PGK Monthly Lecture: Unfaulting, unfolding and unconformities in the Schoonebeek Oil Field, the Netherlands

Lecturer: Kees W. Rutten

Program Wednesday 17th January, 2018 : 17:00-18:00 Social hour; 18:00-19:00 Lecture

Unfaulting, unfolding and unconformities in the Schoonebeek Oil Field, the Netherlands

Kees W. Rutten Slokkert Consultancy; slokkert@xs4all.nl

Abstract
We have applied the Landmark ezValidator software on the 2005 NAM high-resolution seismic survey of the Schoonebeek oil field to clarify the stratigraphic relationships of the Early Cretaceous Bentheim Sandstone Member reservoir unit to its underlying and overlying successions. ezValidator (www.slokkert.nl) provides a view of the seismic after restoration, i.e. unbroken by faults, and unfolded on one or more horizons. Unconformities can be shown as gaps representing missing section.

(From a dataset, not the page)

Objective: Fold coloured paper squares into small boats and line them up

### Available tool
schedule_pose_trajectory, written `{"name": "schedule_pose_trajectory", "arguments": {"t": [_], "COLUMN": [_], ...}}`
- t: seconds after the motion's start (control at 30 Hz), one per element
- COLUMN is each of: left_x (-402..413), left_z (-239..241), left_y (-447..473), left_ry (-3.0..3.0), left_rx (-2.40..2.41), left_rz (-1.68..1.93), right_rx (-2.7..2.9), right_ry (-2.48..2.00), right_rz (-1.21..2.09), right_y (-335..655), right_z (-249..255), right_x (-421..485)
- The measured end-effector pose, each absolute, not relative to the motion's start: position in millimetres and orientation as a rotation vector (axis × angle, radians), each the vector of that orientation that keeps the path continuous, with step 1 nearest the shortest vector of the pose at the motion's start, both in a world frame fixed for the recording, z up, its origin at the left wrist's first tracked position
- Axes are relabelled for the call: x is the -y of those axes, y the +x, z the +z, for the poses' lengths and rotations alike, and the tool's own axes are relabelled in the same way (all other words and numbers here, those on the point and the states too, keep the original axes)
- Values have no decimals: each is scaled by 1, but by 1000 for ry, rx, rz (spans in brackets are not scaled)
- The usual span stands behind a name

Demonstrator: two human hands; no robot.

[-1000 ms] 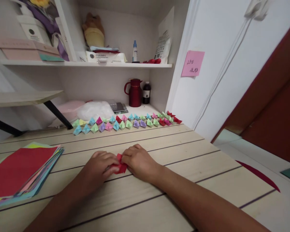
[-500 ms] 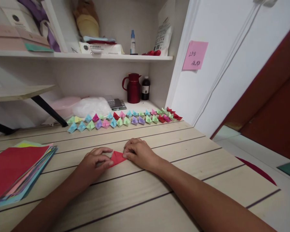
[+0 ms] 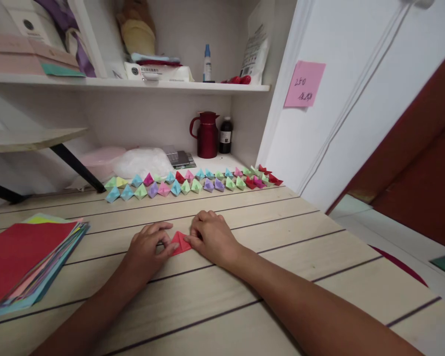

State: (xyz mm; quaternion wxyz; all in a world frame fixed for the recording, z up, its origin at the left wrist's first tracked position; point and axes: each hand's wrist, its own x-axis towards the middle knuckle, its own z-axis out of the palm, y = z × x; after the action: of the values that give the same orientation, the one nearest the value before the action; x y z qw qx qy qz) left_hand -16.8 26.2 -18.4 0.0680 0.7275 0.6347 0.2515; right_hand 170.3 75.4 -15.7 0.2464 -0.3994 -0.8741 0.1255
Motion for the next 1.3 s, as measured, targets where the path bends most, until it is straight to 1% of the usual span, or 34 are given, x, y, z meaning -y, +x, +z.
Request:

The original seismic survey was post-processed using a Structural Oriented Filter for noise reduction (Fig. 1). Three major unconformities are shown in the restored section (Fig. 2). The unconformity gaps are determined by the unfolding of seven horizons, using a top and a base horizon for each unconformity. This display can be interpreted like a Wheeler diagram.

The deepest, Late Jurassic unconformity (Weiteveen-C; Atlantic break-up) shows little missing section in the center and major erosion on the sides. The center part apparently subsided prior to the unconformity, protecting the sediments locally. In addition, there might be several other unconformities just above and below the mapped Weiteveen-C level.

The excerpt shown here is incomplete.